We train both models on the dataset `air_quality_o3.csv` where the **last column** is the target and all preceding columns are inputs.  

## Features:
- Automatic dataset loading and preprocessing  
- PSO optimization with logging  
- Metrics (MAE, RMSE, R², MAPE)  
- Figures:
  - Actual vs Estimated (Train/Test)  
  - PSO Convergence curves  


In [13]:

import os
import numpy as np
import pandas as pd
import matplotlib.pyplot as plt
from sklearn.model_selection import train_test_split
from sklearn.preprocessing import StandardScaler
from sklearn.impute import SimpleImputer
from sklearn.pipeline import Pipeline
from sklearn.metrics import mean_absolute_error, mean_squared_error, r2_score

RANDOM_STATE = 123
np.random.seed(RANDOM_STATE)


In [14]:

# =========================
# Config
# =========================
CSV_PATH = "air_quality_o3.csv"   # dataset (last col = target)
TEST_SIZE = 0.2

HIDDEN_NEURONS = 64
ACTIVATION = "relu"   # "relu" | "tanh" | "sigmoid" | "linear"
ELM_RIDGE_ALPHA = 1e-2

# PSO hyperparameters
PSO_PARTICLES = 50
PSO_ITERS = 200
PSO_W, PSO_C1, PSO_C2 = 0.72, 1.49, 1.49
PSO_POS_BOUND, PSO_VEL_BOUND = 1.0, 0.3

FITNESS_USE_LOG = True  # If True, fitness = log(MSE), else raw MSE
EPS = 1e-12


In [15]:

# =========================
# Load and preprocess data
# =========================
df = pd.read_csv(CSV_PATH)
df.columns = [c.strip() for c in df.columns]

target_col = df.columns[-1]
feature_cols = df.columns[:-1]
print("Target:", target_col)
print("Features:", feature_cols.tolist())

X_raw = df[feature_cols].copy()
y_raw = df[target_col].astype(float).to_numpy()
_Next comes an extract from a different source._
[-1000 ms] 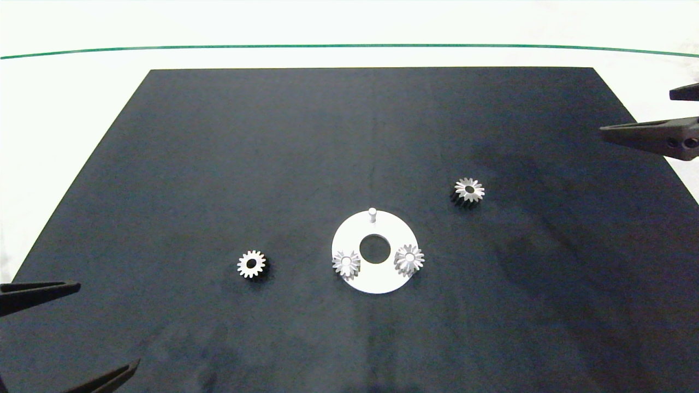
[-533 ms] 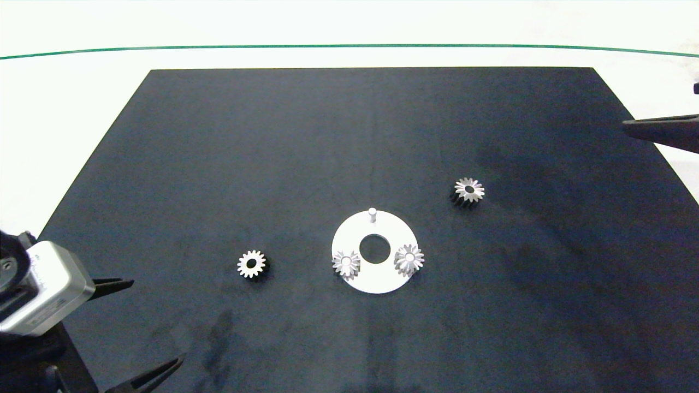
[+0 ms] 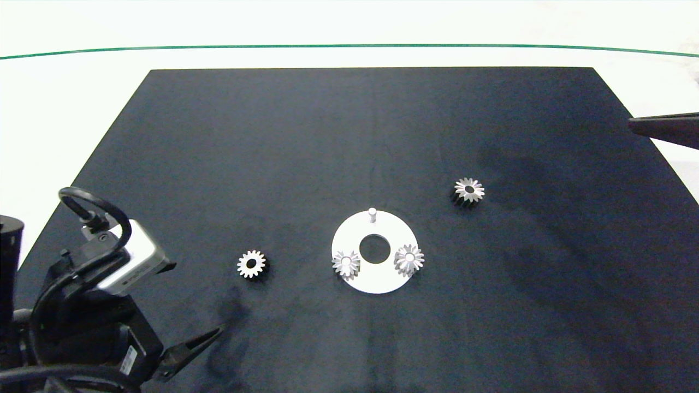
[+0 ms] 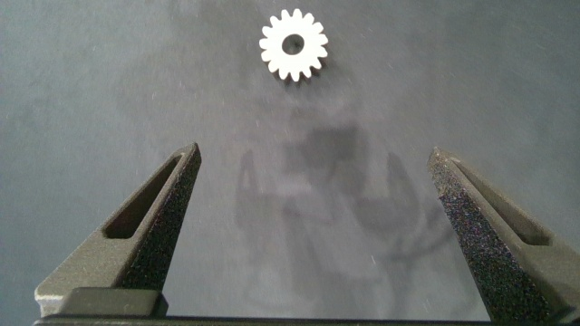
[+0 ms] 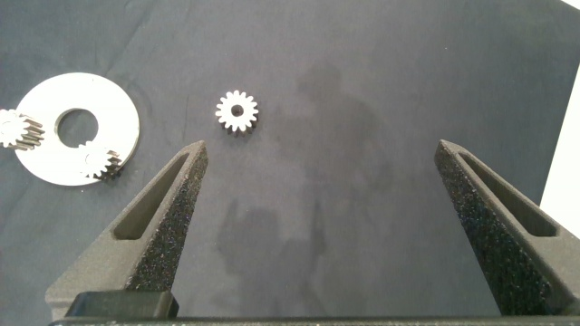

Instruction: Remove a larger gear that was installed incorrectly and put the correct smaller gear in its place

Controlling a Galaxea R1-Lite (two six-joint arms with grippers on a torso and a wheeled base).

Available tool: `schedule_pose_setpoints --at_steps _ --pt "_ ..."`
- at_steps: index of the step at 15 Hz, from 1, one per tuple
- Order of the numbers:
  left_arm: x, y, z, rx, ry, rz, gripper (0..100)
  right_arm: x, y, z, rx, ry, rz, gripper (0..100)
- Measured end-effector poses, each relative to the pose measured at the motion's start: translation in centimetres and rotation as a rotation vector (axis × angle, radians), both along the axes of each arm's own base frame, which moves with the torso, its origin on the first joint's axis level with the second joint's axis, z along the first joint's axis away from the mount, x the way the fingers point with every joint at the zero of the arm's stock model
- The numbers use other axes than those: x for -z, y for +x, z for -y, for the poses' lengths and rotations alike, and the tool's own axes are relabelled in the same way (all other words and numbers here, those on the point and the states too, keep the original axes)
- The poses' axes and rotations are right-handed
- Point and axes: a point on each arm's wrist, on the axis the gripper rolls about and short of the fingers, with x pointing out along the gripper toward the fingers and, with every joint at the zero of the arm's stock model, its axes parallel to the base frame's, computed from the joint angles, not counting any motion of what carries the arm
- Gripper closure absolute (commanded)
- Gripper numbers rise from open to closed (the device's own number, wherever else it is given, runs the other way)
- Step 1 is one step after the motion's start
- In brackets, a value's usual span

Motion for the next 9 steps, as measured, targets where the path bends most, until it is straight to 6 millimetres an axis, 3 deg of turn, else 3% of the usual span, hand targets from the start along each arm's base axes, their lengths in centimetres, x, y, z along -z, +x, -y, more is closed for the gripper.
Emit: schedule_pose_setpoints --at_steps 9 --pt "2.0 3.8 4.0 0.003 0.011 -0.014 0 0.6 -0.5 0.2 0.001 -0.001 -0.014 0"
X_train_raw, X_test_raw, y_train_raw, y_test_raw = train_test_split(
    X_raw, y_raw, test_size=TEST_SIZE, random_state=RANDOM_STATE
)

# preprocess: impute + scale
x_pipe = Pipeline([("imputer", SimpleImputer(strategy="median")),
                   ("scaler", StandardScaler())])
X_train = x_pipe.fit_transform(X_train_raw)
X_test  = x_pipe.transform(X_test_raw)

y_scaler = StandardScaler()
y_train = y_scaler.fit_transform(y_train_raw.reshape(-1,1)).ravel()
y_test  = y_scaler.transform(y_test_raw.reshape(-1,1)).ravel()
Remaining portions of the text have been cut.